B.   Risk Factors.  The Company should avoid generalized statements and include only those factors which are unique to the Company.  No specific number of risk factors is required to be identified.  If more than eight significant risk factors exists, add additional lines and number as appropriate.  Risk factors may be due to such matters as cash flow and liquidity problems, inexperience of management in managing a business in the particular industry, dependence of the Company on an unproven product, absence of an existing market for the product (even though management may believe a need exists), absence of an operating history of the Company, absence of profitable operations in recent periods, an erratic financial history, the financial position of the Company, the nature of the business in which the Company is engaged or proposes to engage, conflicts of interest with management, arbitrary establishment of offering price, reliance on the efforts of a single individual, or absence of a trading market if a trading market is not expected to develop.  Cross references should be made to the questions where details of the risks are described.

C.   Business and Properties.  The inquiries under Business and Properties elicit information concerning the nature of the business of the Company and its properties.  Make clear what aspects of the business are presently in operation and what aspects are planned to be in operation in the future.  The description of principal properties should provide information which will reasonably inform investors as to the suitability, adequacy, productive capacity and extent of utilization of the facilities used in the enterprise.  Detailed descriptions of the physical characteristics of the individual properties or legal descriptions by metes and bounds are not required and should not be given.  As to Question No. 4, if more than five events or milestones exist, add additional lines as necessary.

D.   Offering Price Factors.  Financial information in response to Question Nos. 5, 6 and 7 should be consistent with the Financial Statements.

E.   Use of Proceeds.  Use of net proceeds should be stated with a high degree of specificity. Suggested (but not mandatory) categories are: leases, rent, utilities, payroll (by position or type), purchase or lease of specific items of equipment or inventory, payment of notes, accounts payable, etc., marketing or advertising costs, taxes, consulting fees, permits, professional fees, insurance and supplies.  Categories will vary depending on the Company's plans.  Use of footnotes or other explanation is recommended where appropriate.  Footnotes should be used to indicate those items of offering expenses that are estimates.  Set forth in separate categories all payments which will be made immediately to the Company's executive officers, directors and promoters, indicating by footnote that these payments will be so made to such persons.  If a substantial amount is allocated to working capital, set forth separate sub-categories for use of the funds in the Company's business.

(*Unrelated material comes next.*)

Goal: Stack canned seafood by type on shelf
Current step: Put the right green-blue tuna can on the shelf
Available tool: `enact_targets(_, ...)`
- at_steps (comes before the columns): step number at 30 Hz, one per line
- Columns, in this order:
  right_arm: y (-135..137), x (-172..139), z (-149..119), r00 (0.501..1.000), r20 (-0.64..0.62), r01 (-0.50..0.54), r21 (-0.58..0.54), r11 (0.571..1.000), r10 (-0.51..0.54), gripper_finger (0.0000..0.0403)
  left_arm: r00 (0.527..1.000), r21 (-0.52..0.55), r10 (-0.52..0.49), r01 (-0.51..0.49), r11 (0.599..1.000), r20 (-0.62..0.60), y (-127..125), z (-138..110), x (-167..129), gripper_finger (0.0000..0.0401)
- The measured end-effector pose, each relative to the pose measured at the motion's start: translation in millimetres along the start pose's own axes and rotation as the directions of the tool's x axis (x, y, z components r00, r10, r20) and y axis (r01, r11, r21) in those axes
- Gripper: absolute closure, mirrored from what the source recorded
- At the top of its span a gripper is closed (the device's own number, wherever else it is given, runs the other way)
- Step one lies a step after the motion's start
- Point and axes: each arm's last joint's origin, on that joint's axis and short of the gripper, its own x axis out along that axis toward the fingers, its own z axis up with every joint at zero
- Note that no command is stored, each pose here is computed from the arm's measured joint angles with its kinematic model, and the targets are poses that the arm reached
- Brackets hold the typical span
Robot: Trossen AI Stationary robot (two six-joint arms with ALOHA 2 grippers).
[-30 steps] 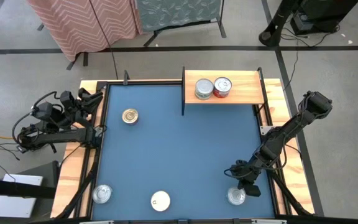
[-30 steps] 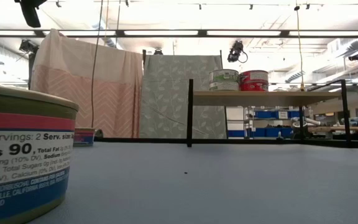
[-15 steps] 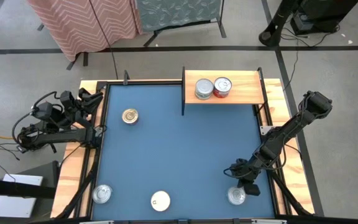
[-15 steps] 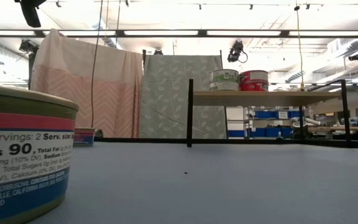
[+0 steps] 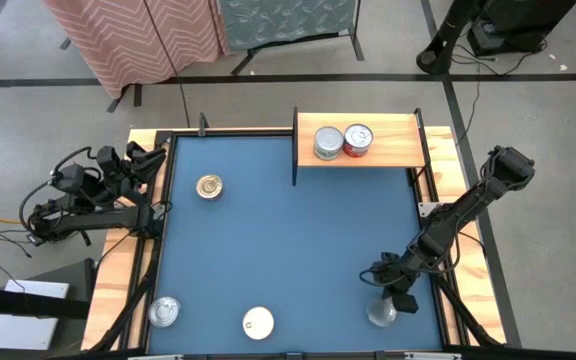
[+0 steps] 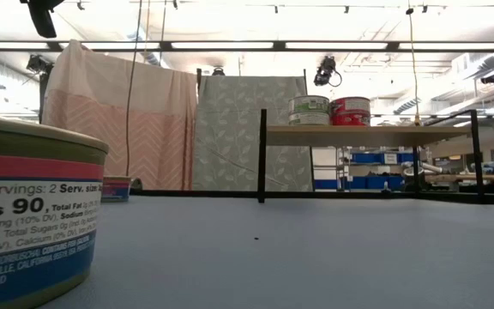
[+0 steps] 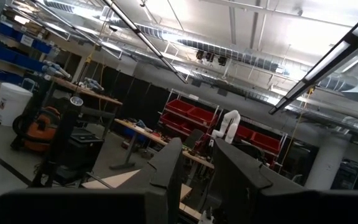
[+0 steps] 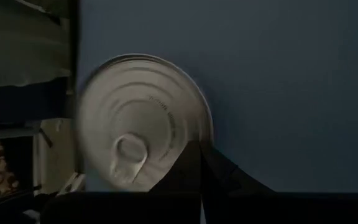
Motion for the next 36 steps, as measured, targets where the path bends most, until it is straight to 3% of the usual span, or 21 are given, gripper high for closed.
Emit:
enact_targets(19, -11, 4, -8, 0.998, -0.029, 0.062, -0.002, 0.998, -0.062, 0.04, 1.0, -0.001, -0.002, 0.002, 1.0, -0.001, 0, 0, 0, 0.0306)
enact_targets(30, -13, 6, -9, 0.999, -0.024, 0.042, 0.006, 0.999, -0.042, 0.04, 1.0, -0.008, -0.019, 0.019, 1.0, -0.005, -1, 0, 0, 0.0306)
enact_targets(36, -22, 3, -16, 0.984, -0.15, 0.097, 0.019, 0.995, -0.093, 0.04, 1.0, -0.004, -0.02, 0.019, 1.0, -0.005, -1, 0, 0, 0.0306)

If any substantial portion of the proceeds has not been allocated for particular purposes, a statement to that effect as one of the Use of Net Proceeds categories should be included together with a statement of the amount of proceeds not so allocated and a footnote explaining how the Company expects to employ such funds not so allocated.

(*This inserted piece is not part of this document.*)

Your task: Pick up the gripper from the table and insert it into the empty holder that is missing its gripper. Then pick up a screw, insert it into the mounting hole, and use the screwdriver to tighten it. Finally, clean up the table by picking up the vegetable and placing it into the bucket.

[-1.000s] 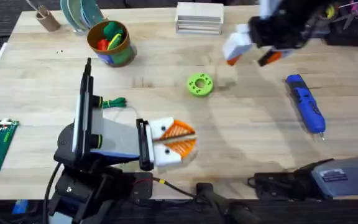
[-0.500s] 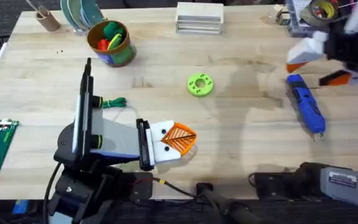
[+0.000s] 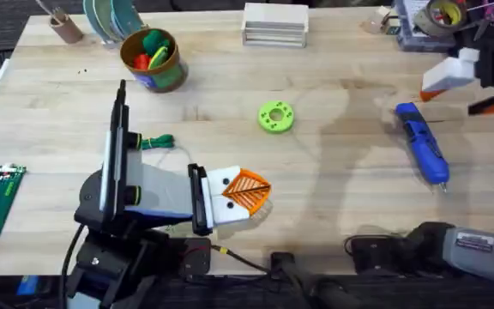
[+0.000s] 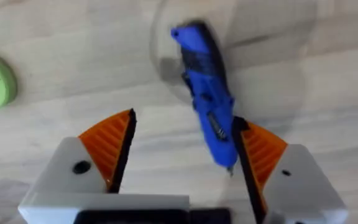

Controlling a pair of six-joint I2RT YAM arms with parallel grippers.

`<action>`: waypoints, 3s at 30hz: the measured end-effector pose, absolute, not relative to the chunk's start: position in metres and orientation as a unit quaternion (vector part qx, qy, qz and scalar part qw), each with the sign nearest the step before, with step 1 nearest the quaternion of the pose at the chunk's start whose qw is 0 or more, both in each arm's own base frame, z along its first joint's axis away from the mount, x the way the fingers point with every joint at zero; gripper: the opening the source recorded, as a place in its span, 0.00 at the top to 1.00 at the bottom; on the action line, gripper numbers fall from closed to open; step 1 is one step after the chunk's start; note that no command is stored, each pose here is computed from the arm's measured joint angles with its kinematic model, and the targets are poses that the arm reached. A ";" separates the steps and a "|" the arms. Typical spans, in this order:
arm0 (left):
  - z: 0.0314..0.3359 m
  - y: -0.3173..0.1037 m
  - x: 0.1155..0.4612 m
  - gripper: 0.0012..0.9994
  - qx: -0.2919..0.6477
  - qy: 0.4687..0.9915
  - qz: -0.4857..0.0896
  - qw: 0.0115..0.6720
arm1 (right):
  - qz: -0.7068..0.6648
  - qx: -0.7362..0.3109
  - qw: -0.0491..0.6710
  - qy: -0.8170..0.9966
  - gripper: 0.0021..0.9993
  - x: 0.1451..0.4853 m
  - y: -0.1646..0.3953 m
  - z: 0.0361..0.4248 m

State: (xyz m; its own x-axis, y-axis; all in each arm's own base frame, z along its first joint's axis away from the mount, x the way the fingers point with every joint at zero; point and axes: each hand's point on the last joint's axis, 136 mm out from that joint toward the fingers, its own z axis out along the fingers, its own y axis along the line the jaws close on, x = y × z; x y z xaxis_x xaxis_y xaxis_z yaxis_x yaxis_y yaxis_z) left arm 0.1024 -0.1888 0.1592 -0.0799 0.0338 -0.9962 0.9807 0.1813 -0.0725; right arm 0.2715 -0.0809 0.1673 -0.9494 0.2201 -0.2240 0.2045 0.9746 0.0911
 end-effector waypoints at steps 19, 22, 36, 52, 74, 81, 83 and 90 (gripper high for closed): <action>0.159 -0.188 0.104 0.99 0.441 0.574 -0.457 0.517 | 0.061 -0.114 0.078 0.989 0.03 0.272 -0.071 0.119; 0.159 -0.188 0.104 0.99 0.441 0.574 -0.457 0.517 | 0.067 -0.122 0.051 0.989 0.03 0.271 -0.073 0.104; 0.159 -0.188 0.104 0.99 0.441 0.574 -0.457 0.517 | 0.026 -0.179 0.025 0.983 0.03 0.279 -0.093 0.080; 0.159 -0.188 0.105 0.99 0.441 0.574 -0.457 0.517 | 0.033 -0.184 0.002 0.982 0.03 0.289 -0.099 0.047; 0.159 -0.188 0.105 0.99 0.441 0.574 -0.457 0.517 | 0.061 -0.182 0.009 0.981 0.03 0.292 -0.090 0.040; 0.159 -0.188 0.105 0.99 0.441 0.574 -0.457 0.517 | 0.062 -0.182 0.010 0.981 0.24 0.293 -0.090 0.040; 0.159 -0.188 0.105 0.99 0.440 0.574 -0.457 0.517 | 0.063 -0.183 0.009 0.981 0.31 0.293 -0.090 0.039; 0.159 -0.188 0.105 0.99 0.440 0.575 -0.457 0.517 | 0.066 -0.183 0.010 0.981 0.53 0.293 -0.089 0.039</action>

F.   Plan of Distribution.  In Question No. 26, if the proposed business of the Company requires a minimum amount of proceeds to commence, or to proceed with, the business in the manner proposed, there shall be established an escrow with a bank or savings and loan association or other similar depository institution acting as independent escrow agent with which shall be immediately deposited all proceeds received from investors until the minimum amount of proceeds has been raised.  Any failure to deposit funds promptly into the escrow shall be grounds for enforcement proceedings against the persons involved.  The date at which the funds will be returned by the escrow agent if the minimum proceeds are not raised shall not be later than one year from the date of effectiveness of the registration in this state.

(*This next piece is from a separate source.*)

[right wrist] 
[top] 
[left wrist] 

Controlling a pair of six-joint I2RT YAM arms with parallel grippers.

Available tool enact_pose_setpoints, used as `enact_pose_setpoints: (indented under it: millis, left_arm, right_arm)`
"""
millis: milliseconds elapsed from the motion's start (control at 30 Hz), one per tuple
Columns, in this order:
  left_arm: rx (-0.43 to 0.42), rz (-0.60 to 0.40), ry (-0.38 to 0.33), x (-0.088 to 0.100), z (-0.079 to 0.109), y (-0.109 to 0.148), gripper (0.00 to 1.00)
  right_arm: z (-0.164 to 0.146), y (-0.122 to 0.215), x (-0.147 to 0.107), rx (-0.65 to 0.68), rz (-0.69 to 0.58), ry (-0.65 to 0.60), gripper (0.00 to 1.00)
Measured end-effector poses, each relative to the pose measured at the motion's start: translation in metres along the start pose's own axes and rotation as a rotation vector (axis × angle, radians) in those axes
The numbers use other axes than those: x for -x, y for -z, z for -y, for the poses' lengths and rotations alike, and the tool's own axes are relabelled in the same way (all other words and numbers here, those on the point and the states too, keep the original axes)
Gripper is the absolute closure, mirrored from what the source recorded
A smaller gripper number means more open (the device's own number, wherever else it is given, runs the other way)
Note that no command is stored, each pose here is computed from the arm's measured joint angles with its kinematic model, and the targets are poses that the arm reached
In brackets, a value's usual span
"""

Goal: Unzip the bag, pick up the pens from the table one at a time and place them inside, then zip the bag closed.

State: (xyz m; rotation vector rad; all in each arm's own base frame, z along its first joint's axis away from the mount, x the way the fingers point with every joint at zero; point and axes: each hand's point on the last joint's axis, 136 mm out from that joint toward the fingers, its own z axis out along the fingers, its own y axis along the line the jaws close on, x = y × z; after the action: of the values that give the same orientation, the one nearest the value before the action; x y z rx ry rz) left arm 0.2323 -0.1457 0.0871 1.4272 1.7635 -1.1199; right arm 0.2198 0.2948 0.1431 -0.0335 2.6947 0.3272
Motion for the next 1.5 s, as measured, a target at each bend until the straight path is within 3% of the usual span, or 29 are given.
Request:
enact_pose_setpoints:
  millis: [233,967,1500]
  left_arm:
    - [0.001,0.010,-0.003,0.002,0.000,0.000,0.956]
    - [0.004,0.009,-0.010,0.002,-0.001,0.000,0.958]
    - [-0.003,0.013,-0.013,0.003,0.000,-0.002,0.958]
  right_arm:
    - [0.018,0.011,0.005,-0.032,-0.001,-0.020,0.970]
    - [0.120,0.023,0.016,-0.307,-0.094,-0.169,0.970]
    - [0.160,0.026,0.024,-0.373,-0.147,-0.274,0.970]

G.   Capitalization.  Capitalization should be shown as of a date no earlier than that of the most recent Financial Statements provided pursuant to Question No. 46.  If the Company has mandatory redeemable preferred stock, include the amount thereof in "long term debt" and so indicate by footnote to that category in the capitalization table.

H.   Officers and Key Personnel of the Company.  The term "Chief Executive Officer" means the officer of the Company who has been delegated final authority by the board of directors to direct all aspects of the Company's affairs.  The term "Chief Operating Officer" means the officer in charge of the actual day-to-day operations of the Company's business. The term "Chief Financial Officer" means the officer having accounting skills who is primarily in charge of assuring that the Company's financial books and records are properly kept and maintained and financial statements prepared.

The term "key personnel" means persons such as vice presidents, production managers, sales managers, or research scientists and similar persons, who are not included above, but who make or are expected to make significant contributions to the business of the Company, whether as employees, independent contractors, consultants or otherwise.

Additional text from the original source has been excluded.